> Instructions to follow: A bare number is the expected answer: the count of lines in the data holding "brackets".
*** Data records
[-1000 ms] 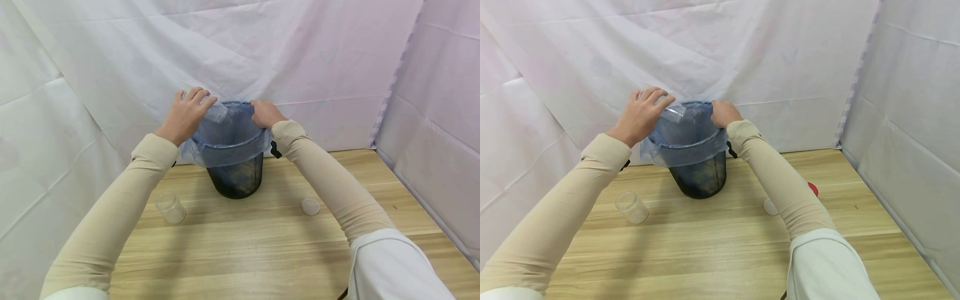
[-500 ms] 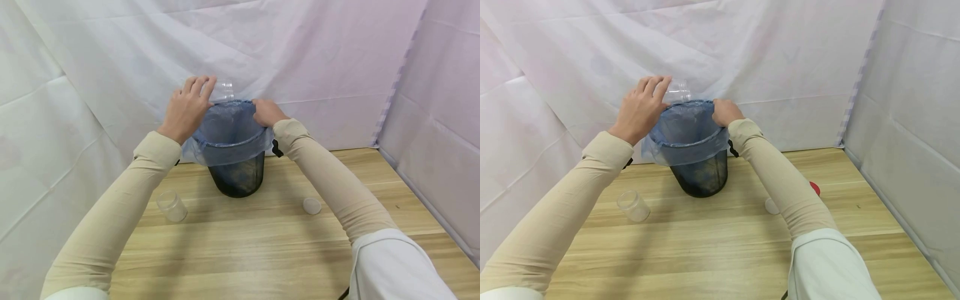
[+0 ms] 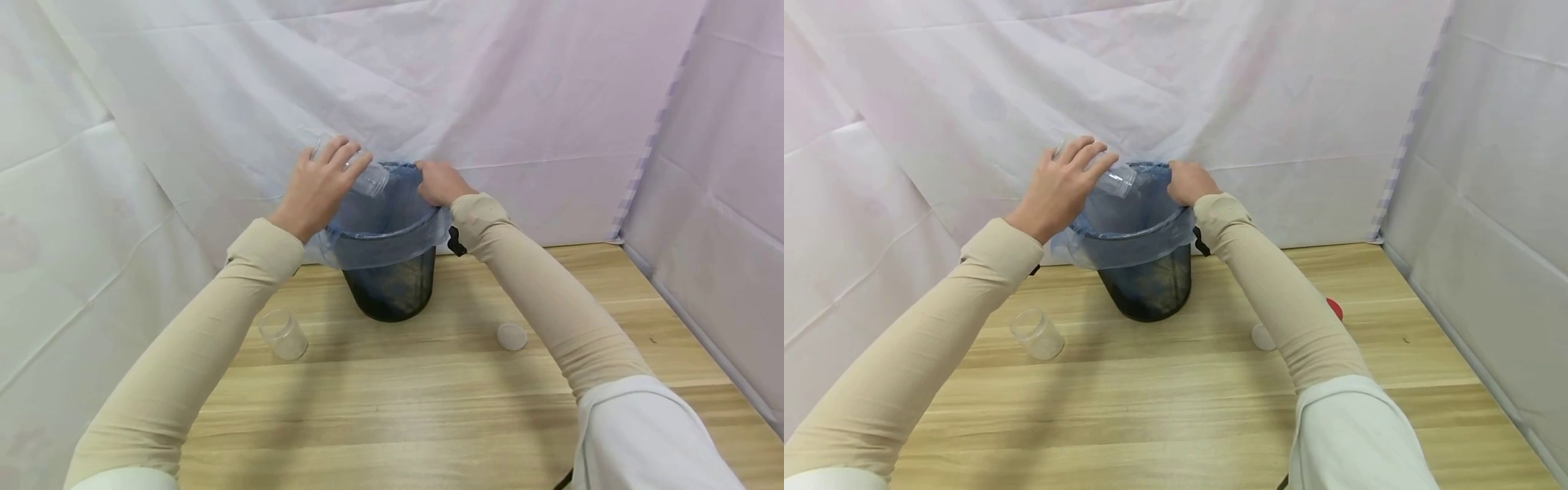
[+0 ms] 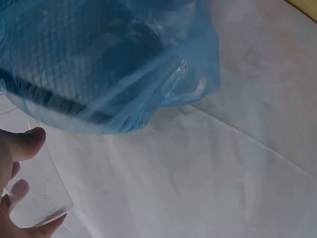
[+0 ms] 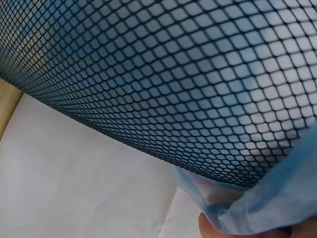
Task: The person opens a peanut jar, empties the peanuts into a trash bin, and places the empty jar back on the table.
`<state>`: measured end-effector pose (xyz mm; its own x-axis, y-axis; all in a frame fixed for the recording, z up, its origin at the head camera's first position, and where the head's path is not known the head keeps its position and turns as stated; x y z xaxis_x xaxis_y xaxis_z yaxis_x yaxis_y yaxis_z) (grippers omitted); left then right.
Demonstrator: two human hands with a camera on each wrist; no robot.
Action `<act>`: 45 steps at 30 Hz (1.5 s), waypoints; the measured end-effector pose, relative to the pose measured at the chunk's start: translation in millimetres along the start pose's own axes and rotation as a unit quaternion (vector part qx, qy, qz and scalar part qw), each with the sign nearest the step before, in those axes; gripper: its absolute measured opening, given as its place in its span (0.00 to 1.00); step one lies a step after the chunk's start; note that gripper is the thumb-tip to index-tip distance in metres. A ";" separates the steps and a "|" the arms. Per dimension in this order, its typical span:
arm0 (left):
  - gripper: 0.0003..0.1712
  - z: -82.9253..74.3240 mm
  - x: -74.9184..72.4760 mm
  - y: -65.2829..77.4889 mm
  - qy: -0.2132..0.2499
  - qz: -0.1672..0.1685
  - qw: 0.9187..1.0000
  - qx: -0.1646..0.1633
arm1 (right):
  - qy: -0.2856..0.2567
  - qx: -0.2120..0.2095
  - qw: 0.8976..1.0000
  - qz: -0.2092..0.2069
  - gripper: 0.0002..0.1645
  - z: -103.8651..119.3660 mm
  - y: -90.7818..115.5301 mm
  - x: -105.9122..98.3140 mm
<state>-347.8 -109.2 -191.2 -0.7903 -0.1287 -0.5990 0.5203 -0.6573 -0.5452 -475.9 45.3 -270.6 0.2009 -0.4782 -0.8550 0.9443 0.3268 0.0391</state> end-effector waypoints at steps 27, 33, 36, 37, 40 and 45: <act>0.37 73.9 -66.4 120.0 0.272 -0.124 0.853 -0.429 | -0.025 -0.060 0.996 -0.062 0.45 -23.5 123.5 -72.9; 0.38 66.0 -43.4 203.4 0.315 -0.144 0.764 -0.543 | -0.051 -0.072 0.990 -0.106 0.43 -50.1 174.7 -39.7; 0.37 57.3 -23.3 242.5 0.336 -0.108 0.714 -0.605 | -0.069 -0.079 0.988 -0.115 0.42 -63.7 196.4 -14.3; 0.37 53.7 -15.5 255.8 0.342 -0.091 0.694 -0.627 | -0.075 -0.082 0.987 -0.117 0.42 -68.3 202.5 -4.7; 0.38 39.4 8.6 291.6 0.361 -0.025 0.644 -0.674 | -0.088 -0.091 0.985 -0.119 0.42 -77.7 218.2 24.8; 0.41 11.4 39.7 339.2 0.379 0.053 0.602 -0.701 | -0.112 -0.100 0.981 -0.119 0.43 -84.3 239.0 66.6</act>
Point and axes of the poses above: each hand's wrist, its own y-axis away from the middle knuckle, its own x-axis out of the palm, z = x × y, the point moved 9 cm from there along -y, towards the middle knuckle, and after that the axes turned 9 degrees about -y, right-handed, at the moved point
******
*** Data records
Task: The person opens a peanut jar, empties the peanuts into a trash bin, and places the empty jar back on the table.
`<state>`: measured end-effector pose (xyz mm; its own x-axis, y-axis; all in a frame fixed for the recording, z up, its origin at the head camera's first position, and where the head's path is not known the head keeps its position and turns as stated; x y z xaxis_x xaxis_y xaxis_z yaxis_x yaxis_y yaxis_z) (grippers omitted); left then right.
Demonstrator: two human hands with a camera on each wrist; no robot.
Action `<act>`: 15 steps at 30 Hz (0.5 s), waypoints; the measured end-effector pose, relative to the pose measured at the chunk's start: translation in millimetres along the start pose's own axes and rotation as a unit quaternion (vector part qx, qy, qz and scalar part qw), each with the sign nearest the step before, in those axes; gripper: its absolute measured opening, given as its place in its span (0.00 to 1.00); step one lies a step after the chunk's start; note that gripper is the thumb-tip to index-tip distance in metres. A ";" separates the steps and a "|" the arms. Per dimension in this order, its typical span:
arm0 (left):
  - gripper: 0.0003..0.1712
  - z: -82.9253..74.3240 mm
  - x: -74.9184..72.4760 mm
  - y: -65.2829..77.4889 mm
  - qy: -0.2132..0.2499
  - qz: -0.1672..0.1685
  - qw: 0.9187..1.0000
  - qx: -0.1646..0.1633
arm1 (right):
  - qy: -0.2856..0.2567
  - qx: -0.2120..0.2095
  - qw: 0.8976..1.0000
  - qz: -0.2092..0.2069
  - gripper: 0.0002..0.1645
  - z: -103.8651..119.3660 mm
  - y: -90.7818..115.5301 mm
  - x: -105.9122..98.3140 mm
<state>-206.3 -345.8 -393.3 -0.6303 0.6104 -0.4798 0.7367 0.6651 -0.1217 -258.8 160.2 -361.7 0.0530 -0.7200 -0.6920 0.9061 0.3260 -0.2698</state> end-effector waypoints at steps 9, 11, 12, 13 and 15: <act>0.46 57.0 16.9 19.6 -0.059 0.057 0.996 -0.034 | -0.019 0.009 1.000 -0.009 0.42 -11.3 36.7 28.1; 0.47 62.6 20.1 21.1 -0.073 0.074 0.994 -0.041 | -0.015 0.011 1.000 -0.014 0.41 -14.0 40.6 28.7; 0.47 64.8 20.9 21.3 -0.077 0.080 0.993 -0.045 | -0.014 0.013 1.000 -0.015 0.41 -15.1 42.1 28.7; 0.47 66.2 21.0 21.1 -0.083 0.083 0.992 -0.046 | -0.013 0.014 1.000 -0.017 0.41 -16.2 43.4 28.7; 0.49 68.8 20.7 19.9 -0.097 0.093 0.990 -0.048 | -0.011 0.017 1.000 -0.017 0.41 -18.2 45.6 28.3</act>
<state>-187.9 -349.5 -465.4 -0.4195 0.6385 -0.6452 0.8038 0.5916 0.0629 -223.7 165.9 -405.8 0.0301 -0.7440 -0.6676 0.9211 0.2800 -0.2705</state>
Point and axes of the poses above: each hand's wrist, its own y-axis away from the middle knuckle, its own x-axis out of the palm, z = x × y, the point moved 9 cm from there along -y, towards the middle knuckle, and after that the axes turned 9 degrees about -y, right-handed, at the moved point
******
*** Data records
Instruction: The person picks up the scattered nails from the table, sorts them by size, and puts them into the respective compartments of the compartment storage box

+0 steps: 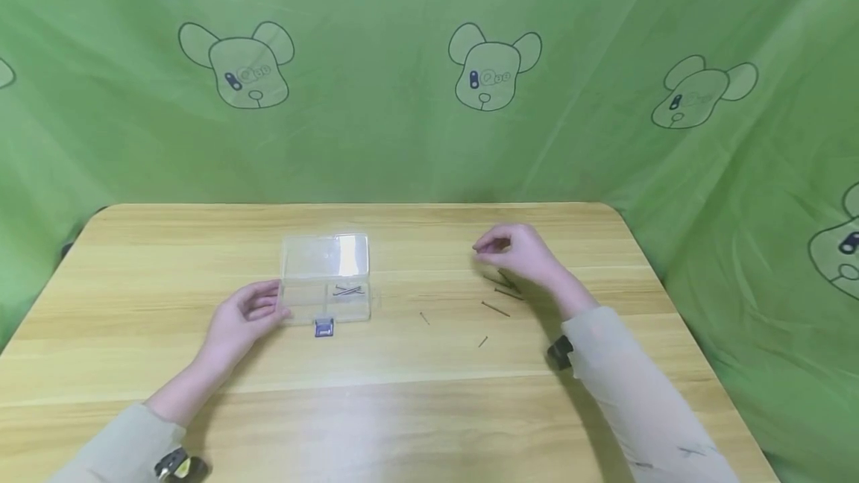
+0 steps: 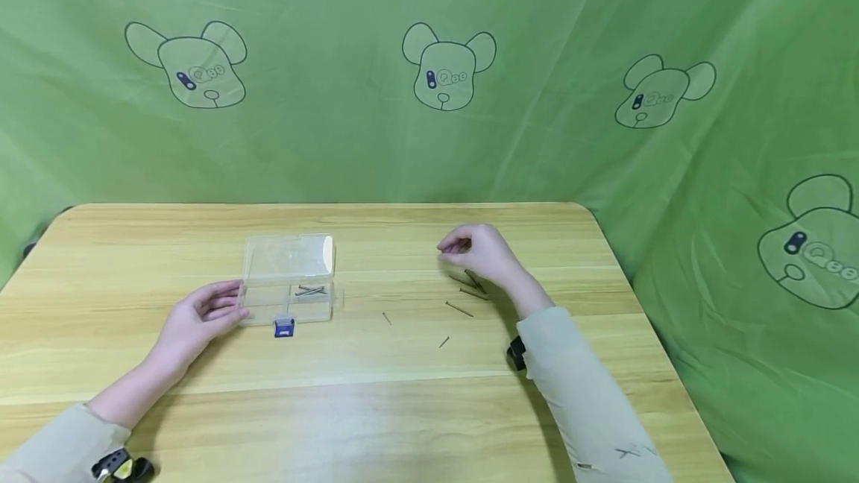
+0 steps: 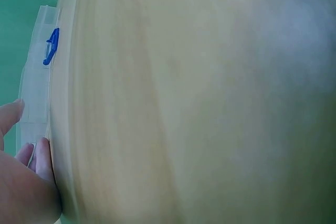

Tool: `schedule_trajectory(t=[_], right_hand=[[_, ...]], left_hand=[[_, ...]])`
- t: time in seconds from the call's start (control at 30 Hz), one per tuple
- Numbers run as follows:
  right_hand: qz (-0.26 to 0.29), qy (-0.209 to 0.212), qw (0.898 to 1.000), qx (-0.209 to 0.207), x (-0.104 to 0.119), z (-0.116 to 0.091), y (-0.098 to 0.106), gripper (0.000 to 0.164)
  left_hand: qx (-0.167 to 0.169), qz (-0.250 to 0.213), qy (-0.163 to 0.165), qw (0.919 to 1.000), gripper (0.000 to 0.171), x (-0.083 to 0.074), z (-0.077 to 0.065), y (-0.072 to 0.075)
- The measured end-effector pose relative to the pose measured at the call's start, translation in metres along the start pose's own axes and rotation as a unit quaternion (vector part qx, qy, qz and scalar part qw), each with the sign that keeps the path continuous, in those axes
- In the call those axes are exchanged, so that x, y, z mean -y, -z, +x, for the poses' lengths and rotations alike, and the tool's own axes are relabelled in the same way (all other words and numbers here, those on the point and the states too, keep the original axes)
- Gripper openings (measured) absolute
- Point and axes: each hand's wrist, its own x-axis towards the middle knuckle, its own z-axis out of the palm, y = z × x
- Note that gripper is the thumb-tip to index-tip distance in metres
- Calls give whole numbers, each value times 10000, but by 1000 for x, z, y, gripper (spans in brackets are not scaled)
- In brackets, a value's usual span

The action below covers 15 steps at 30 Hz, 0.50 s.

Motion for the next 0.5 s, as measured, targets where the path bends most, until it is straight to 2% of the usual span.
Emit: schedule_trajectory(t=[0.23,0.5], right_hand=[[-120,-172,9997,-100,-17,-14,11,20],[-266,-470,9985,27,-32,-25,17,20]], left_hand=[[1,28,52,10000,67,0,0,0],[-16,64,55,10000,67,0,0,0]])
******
> Answer for this exercise: 2